** Instructions to follow **
Take the data below and copy exactly the lines starting at the one with "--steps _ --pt" and finishing at the one with "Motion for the", both included.

** Raw data **
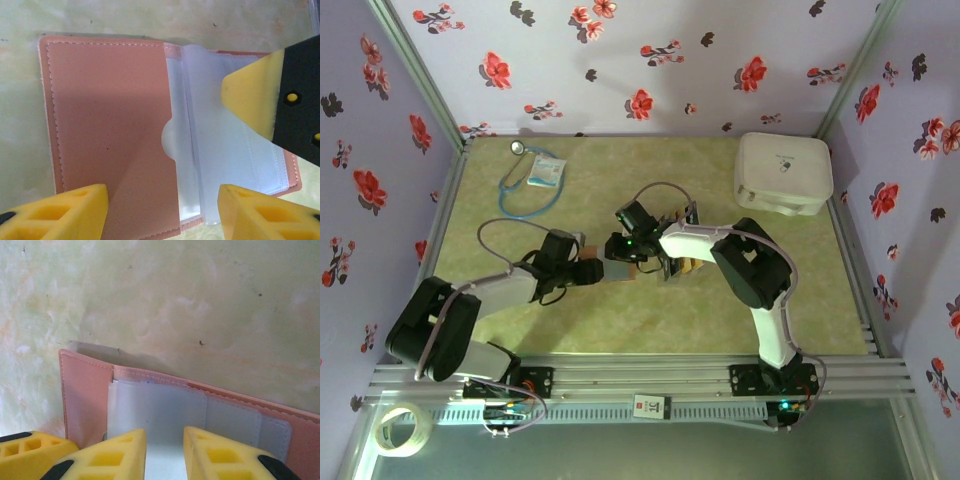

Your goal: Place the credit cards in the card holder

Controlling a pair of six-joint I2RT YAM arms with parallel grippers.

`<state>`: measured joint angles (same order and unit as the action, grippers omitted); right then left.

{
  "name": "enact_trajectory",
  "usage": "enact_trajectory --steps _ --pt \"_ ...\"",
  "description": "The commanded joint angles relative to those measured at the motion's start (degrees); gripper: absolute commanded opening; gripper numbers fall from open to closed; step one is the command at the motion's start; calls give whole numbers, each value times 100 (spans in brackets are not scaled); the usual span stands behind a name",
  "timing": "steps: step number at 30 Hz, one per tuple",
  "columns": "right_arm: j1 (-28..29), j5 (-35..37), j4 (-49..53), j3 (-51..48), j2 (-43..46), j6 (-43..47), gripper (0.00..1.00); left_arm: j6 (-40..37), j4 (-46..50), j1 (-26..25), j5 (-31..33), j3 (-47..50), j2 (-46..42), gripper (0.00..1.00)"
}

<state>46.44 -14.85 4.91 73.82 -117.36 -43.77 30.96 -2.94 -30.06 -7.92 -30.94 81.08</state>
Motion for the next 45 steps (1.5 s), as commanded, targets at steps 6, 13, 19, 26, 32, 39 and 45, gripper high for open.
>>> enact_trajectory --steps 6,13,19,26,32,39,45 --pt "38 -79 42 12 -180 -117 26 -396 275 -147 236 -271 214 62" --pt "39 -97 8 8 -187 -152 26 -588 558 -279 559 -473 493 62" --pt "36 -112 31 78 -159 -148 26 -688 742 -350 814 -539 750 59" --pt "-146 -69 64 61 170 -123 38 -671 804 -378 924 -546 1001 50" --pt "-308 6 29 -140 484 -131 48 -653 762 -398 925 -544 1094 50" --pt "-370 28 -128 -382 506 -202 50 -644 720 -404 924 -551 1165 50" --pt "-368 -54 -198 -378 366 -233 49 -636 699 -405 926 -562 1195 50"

** Solution for this problem **
  "usage": "enact_trajectory --steps _ --pt \"_ ...\"",
  "description": "The commanded joint angles relative to those measured at the motion's start (degrees); gripper: absolute commanded opening; gripper numbers fall from open to closed; step one is the command at the motion's start; calls give whole numbers, each value times 100 (spans in brackets are not scaled); the usual span stands behind a name",
  "timing": "steps: step number at 30 Hz, one per tuple",
  "columns": "right_arm: j1 (-28..29), j5 (-35..37), j4 (-49..53), j3 (-51..48), j2 (-43..46), j6 (-43..47), gripper (0.00..1.00); left_arm: j6 (-40..37), j4 (-46..50), j1 (-26..25), j5 (-31..33), j3 (-47..50), j2 (-46..42), gripper (0.00..1.00)"
}

<state>46.44 -14.85 4.91 73.82 -117.36 -43.77 30.96 -2.94 -30.06 -7.92 -30.94 81.08</state>
Motion for the next 45 steps (1.5 s), as commanded, targets at steps 6, 13, 19, 26, 32, 39 and 45, gripper high for open.

Nothing else belongs in the output.